Mais si l'action de l'Etat peut parfois s'avérer
insuffisante, les collectivités territoriales n'en sont pas moins
dotées de prérogatives leur permettant une action en la
matière.
Section 2.3.2. : Les prérogatives des collectivités
territoriales et leurs groupements
Comme dans le cas des ouvrages fondés en titre pour
lesquels le propriétaire ne satisfait pas à ses obligations
d'entretien telles qu'elles ressortent de l'article L215-14 du code de
l'environnement, il peut être fait application de l'article L215-16 du
même code afin que la commune, le groupement de communes ou le syndicat
compétent se substitue à lui, à ses frais.

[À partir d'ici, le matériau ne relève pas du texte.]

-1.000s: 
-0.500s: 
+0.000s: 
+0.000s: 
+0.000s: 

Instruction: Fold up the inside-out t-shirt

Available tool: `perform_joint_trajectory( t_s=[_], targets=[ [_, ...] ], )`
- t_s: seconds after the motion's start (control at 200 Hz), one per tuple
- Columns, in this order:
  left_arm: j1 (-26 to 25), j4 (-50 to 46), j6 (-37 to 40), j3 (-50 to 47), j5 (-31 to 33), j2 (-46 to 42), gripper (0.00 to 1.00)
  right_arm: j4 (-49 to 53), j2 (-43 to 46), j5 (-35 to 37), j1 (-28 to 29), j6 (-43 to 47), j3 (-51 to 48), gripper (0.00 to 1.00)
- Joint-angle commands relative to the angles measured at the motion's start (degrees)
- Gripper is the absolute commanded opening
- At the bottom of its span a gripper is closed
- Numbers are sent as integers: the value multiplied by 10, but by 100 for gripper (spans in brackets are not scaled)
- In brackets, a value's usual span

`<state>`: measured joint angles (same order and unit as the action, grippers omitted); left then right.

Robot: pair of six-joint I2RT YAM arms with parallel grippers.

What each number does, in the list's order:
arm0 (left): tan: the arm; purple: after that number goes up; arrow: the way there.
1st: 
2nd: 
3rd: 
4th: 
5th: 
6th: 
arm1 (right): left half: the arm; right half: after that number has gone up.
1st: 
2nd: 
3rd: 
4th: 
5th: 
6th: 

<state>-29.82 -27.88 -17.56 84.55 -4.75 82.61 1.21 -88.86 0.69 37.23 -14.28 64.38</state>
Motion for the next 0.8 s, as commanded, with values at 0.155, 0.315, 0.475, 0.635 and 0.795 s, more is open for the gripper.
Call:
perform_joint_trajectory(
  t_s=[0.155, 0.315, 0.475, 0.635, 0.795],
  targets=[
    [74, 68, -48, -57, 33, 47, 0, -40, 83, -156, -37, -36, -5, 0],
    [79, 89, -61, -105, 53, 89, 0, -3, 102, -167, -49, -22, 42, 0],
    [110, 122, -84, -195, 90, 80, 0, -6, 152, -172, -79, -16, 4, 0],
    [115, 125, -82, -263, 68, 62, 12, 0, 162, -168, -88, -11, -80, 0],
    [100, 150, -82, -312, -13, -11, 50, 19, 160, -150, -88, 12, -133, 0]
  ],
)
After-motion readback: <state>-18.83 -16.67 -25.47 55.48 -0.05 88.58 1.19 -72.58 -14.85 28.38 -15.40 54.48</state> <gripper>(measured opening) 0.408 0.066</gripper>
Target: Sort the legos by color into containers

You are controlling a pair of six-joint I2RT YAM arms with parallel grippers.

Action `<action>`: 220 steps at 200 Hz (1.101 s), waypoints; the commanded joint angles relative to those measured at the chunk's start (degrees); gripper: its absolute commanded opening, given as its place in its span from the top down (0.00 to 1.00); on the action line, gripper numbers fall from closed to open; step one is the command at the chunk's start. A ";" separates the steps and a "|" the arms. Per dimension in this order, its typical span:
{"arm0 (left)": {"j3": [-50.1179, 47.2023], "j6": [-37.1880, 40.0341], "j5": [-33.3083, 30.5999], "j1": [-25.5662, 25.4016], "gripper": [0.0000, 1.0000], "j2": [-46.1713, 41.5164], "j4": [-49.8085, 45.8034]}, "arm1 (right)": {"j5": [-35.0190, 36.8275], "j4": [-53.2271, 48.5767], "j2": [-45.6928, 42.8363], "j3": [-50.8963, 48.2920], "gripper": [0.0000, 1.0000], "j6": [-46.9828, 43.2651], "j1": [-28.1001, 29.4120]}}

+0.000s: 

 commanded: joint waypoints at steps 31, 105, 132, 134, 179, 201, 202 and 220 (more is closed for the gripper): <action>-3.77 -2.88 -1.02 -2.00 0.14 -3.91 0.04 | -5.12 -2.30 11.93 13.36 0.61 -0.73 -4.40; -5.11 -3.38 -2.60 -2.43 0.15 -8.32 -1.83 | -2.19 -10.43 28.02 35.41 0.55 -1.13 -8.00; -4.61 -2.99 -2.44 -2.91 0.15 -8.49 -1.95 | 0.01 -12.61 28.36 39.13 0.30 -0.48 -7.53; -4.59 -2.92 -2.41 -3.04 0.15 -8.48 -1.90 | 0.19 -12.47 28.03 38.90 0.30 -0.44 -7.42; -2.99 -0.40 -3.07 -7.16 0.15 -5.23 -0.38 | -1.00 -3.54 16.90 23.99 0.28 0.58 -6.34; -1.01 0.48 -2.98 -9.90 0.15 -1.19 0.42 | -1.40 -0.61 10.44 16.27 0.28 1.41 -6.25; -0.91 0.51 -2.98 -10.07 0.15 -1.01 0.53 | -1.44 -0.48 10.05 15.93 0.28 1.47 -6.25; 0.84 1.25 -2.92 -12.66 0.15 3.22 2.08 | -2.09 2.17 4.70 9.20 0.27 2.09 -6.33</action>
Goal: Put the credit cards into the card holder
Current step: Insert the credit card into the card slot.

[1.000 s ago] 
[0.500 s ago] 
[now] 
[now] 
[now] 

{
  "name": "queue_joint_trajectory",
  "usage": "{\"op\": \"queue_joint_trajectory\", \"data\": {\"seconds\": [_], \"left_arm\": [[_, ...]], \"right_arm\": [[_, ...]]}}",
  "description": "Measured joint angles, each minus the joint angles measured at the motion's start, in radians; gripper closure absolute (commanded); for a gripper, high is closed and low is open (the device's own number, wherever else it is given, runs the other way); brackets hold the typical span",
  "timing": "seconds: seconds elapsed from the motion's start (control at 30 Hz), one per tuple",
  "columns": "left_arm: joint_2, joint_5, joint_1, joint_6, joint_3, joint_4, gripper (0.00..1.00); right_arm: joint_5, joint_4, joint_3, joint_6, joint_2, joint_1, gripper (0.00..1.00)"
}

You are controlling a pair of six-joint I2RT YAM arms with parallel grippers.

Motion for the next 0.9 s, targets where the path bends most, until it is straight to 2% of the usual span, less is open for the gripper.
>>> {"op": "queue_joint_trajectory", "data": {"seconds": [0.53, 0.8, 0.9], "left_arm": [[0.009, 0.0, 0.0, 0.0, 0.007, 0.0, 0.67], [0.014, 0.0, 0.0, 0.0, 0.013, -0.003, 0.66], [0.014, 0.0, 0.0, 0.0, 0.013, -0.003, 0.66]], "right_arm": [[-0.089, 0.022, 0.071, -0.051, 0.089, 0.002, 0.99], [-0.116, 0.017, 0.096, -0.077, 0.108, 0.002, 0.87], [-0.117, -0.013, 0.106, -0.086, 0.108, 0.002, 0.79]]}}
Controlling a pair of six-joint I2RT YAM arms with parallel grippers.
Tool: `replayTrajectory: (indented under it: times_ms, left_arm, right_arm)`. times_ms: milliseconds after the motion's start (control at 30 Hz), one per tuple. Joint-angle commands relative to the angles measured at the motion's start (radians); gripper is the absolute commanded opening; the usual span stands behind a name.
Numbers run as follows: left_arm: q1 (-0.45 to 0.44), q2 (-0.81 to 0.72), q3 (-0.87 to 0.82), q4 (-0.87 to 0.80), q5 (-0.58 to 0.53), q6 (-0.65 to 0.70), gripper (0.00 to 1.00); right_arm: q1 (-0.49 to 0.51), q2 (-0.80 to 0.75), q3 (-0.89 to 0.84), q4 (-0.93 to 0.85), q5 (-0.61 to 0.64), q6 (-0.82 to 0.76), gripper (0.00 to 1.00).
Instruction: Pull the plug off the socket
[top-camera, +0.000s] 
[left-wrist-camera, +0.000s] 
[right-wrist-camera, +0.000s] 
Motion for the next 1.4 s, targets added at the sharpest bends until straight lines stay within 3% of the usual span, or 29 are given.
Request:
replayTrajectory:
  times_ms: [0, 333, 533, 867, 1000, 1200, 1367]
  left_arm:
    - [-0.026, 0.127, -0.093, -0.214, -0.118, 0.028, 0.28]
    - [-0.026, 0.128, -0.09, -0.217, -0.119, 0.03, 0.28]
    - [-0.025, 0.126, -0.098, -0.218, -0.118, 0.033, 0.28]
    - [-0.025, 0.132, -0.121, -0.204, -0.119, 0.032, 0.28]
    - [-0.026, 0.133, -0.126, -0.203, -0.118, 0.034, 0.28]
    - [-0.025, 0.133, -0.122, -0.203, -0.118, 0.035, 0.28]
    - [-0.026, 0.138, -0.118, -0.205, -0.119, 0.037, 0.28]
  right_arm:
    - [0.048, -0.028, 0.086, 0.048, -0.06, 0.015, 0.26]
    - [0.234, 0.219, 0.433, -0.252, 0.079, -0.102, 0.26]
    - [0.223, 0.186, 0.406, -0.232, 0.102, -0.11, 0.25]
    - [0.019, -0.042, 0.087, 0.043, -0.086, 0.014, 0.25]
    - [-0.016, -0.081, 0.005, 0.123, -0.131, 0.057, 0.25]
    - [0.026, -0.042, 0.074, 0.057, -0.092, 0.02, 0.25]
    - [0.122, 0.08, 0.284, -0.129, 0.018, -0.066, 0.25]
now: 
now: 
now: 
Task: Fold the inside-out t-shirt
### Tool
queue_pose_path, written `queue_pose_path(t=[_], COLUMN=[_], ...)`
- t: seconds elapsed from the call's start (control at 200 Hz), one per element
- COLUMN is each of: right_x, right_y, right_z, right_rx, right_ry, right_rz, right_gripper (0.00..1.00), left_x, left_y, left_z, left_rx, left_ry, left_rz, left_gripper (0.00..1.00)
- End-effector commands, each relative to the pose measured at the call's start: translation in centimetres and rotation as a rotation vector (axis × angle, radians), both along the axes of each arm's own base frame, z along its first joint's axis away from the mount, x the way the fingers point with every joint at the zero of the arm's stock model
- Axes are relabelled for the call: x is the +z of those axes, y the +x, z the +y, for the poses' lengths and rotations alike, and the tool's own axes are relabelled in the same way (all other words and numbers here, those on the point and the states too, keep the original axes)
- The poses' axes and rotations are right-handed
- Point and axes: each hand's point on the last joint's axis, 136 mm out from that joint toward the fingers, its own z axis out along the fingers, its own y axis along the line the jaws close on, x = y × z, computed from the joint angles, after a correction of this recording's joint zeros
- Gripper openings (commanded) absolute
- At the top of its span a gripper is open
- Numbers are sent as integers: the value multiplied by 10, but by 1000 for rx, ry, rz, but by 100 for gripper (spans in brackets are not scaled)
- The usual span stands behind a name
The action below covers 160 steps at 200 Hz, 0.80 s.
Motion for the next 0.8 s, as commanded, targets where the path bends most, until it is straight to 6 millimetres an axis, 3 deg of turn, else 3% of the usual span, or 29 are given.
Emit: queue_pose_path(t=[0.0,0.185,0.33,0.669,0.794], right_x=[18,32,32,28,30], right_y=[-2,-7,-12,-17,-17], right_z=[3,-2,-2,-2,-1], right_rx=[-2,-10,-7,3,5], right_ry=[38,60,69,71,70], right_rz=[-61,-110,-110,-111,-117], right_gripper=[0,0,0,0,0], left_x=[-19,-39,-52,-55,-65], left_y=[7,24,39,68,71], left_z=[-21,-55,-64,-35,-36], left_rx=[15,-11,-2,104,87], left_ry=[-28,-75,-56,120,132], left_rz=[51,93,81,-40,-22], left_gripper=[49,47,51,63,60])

Les collectivités territoriales et leurs groupements
peuvent également alerter le préfet du département
concerné sur les infractions à la réglementation commises
par l'absence de manoeuvre des vannages, dans l'hypothèse où il
s'agit d'un ouvrage qui n'est plus exploité, et de l'impact
négatif pour l'environnement. Ce dernier point pourra également
faire l'objet d'une communication au préfet lorsque, toujours en
service, l'ouvrage fondé sur titre constitue malgré tout un
obstacle à la continuité écologique du cours d'eau afin
que celui-ci puisse en tirer les conséquences qui s'imposent en faisant
usage de son pouvoir de police de l'eau. En effet, il lui appartiendra, comme
précédemment rappelé, de prendre les mesures qui
s'imposent afin de rétablir la continuité écologique du
cours d'eau, voire son libre écoulement.
Mise à part cette collaboration entre service de l'Etat
et administrations décentralisées, les collectivités
territoriales et leurs groupements peuvent, par le biais d'une
déclaration d'intérêt général, intervenir sur
des ouvrages privés soit par le biais de travaux soit par celui de
l'expropriation dans l'hypothèse où l'utilité publique
serait également déclarée.
Les collectivités peuvent aussi procéder par
voie de convention et établir avec le propriétaire de l'ouvrage
des prescriptions concernant des travaux à effectuer ou une
méthode de gestion des vannages à adopter. Cependant les limites
de la méthode conventionnelle restent celles du libre et
réciproque accord de volonté.
Enfin, comme dans les cas des ouvrages fondés en titre, le
maire peut toujours, sous le contrôle du préfet, prendre des
mesures en matière de police de l'eau et donc se charger de la
conservation et de la police des cours d'eau non domaniaux en
prenant toutes dispositions pour assurer le libre cours des eaux.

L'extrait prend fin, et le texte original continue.